In this discussion, you will learn how to interpret both quantitative and qualitative data through the Chi-Square statistic, T-tests, linear regression, and the $r$ statistic.

### The Data <a id='data'></a>

In this notebook, we'll be revisiting the GSS 2014 data that you saw in Discussion 1. Let's first load in the data.

In [None]:
gss_survey_data = Table.read_table("Data/GSS_2014_cleaned.csv")
gss_survey_data

### The Codebook

Take a look at the `GSS 2014 codebook` PDF file to review what these variables mean. The file is contained within the "Data" folder, which is in the same folder as this notebook. 

If your browser has problems opening the PDF, try downloading it to your computer. To do this:

1. Navigate inside the Data folder
2. Check the box next to the `GSS 2014 codebook.pdf` file
3. Click the "Download" button on the top toolbar

---

## Section 1: Chi-Square Statistic  <a id='section 1'></a>

Here, we are going to learn how to interpret the Chi-Square Statistic.
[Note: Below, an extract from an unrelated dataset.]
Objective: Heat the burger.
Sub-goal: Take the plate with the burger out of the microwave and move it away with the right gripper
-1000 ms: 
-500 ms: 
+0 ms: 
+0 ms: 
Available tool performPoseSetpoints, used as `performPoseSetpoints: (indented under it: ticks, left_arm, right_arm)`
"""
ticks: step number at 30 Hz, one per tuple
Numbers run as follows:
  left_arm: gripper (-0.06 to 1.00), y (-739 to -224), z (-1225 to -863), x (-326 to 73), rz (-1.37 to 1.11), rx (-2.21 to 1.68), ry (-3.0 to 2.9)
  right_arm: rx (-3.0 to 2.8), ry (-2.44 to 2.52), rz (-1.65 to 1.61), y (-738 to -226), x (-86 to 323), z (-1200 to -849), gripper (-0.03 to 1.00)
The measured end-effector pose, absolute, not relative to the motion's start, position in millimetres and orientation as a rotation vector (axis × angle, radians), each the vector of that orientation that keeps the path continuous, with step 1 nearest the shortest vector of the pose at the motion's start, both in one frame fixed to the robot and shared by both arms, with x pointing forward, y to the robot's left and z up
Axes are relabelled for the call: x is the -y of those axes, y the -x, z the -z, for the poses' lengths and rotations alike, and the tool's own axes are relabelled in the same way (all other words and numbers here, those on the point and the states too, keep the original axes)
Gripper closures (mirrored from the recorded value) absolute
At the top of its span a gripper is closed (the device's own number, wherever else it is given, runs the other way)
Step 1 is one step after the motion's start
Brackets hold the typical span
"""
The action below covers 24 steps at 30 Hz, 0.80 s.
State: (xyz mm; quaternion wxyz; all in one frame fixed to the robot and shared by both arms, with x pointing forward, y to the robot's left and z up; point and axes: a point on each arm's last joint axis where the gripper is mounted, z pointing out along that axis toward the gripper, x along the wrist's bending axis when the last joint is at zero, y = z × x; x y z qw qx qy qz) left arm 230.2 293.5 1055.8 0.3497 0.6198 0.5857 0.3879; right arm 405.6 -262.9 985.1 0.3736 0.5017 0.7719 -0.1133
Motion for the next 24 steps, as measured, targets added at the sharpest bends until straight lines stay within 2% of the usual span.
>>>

In this particular example, we will find the Chi-Square Statistic between the responses to NATMASS vs NATENVIR. From intuition, we expect that people who voted for more money spend on mass transportation would also support improving and protecting the environment. We can see if that is the case by looking at the Chi-Square Statistic.

Firstly, we have to construct a contingency table of the 2 attributes (NATMASS and NATENVIR):

In [None]:
contigTable = generate_3x3_contingency_table(gss_survey_data, "NATMASS", "NATENVIR")
contigTable

The columns of the table correspond to the score a respondant gave for NATMASS, and the rows correspond to the score a respondant gave for NATENVIR. Each cell corresponds to the total number of people who voted with the specific answers to NATMASS and NATENVIR.
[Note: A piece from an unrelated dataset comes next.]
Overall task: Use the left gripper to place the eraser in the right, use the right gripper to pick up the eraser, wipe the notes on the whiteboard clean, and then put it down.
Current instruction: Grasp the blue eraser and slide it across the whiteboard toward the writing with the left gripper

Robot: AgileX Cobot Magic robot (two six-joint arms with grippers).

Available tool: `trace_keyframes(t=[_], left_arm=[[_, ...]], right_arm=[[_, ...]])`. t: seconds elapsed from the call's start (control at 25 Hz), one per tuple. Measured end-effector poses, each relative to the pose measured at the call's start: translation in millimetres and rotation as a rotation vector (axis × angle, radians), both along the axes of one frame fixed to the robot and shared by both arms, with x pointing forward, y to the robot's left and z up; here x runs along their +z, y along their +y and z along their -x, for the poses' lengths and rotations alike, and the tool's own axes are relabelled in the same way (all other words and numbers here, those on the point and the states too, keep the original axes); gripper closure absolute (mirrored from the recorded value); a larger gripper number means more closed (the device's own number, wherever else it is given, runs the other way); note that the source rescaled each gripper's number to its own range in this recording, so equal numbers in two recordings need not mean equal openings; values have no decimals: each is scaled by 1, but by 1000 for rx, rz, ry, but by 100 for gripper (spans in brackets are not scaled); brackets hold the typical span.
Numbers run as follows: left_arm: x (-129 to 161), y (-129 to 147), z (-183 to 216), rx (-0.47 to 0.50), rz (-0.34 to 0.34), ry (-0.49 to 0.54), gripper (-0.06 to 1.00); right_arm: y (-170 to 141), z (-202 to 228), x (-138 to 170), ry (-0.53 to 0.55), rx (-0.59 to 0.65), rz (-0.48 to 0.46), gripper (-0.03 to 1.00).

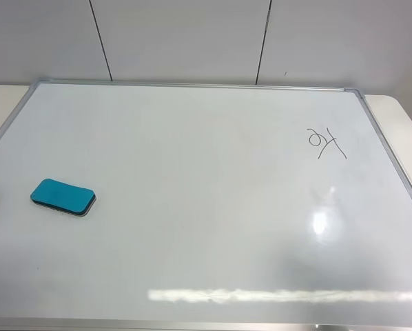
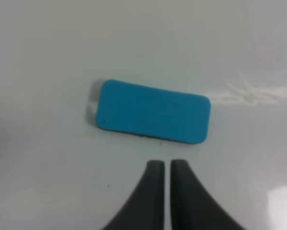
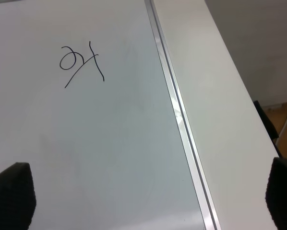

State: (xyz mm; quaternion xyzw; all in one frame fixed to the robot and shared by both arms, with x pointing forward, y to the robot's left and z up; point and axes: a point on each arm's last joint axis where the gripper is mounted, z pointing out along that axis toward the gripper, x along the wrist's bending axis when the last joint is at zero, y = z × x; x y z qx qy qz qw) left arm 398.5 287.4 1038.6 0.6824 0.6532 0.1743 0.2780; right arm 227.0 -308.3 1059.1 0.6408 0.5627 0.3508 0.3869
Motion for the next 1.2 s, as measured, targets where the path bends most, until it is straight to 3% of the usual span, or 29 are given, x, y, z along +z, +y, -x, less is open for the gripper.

Before we calculate the chi-squared statistic, let's first see the expected distribution of this table:

In [None]:
find_expected_dist(contigTable, "NATMASS", "NATENVIR")

In [None]:
expected = find_expected_dist(contigTable, "NATMASS", "NATENVIR")
expected

The expected distribution is dictated under the Null Hypothesis, which assumes that there is no significant relationship between the 2 attributes. If we want to disprove the Null Hypothesis, we will have use the Chi-Square Statistic! <br><br>
(You do not need to know how we solve for the statistic, but just know how to interpret it!)

In [None]:
chi_squared, degree_freedom = find_chi_square(contigTable)
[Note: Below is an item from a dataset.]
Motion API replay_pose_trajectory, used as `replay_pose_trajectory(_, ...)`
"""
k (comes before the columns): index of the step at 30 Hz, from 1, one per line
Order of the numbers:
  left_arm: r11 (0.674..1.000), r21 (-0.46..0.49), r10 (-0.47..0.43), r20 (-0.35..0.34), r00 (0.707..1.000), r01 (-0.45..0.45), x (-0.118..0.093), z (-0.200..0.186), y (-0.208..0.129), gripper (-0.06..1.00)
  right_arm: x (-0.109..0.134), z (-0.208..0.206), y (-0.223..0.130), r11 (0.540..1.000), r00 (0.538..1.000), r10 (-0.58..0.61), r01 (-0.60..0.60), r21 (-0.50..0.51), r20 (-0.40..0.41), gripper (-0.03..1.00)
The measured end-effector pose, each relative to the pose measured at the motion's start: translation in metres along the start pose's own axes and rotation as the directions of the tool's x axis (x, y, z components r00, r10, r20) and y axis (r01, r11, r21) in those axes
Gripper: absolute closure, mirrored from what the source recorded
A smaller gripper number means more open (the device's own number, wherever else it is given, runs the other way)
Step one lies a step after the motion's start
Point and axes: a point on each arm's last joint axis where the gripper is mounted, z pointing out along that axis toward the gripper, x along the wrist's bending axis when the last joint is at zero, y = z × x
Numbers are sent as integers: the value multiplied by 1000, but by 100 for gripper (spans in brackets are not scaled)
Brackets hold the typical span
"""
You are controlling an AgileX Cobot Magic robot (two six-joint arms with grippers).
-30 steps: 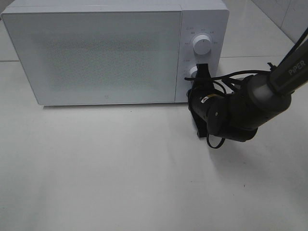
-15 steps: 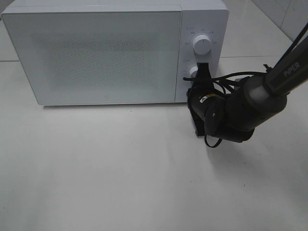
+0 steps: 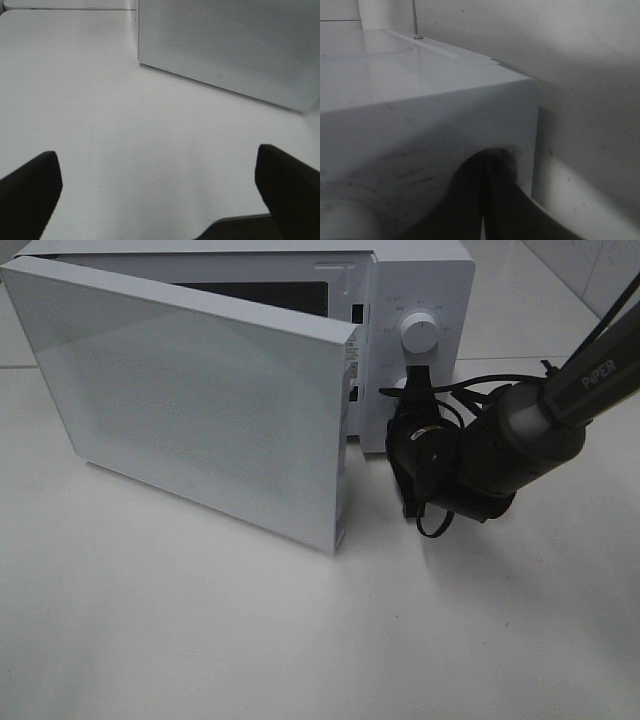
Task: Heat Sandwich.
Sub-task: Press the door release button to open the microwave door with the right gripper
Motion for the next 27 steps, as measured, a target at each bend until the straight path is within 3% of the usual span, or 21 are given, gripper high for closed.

print("chi-squared statistic = " + str(chi_squared))
print("degrees of freedom = " + str(degree_freedom))

The p-value for the Chi-Square Statistic above (with 4 degrees of freedom) less than .0001. 
Knowing this, is there a significant relationship between NATENVIR and NATMASS? Explain your answer. 

**Answer:** ...

Explain why the degrees of freedom is 4.

**Answer:** ...

---

## Section 2: T-tests <a id='section 2'></a>

Here, we are going to learn how to use t-tests for differences in means. 

In this example, we will be looking at the differences between the female and the male responses (or more specifically, their responses to NATFARE). 

Our Null Hypothesis would be that there should be no significant difference between the 2 groups' responses to NATFARE, whereas the Alternative Hypothesis is that there exists a significant difference between the 2 groups' responses to NATFARE.

In [None]:
columns_of_interest = ["NATEDUC", "NATFARE", "NATROAD", "NATMASS", "NATHEAL", "NATENVIR"]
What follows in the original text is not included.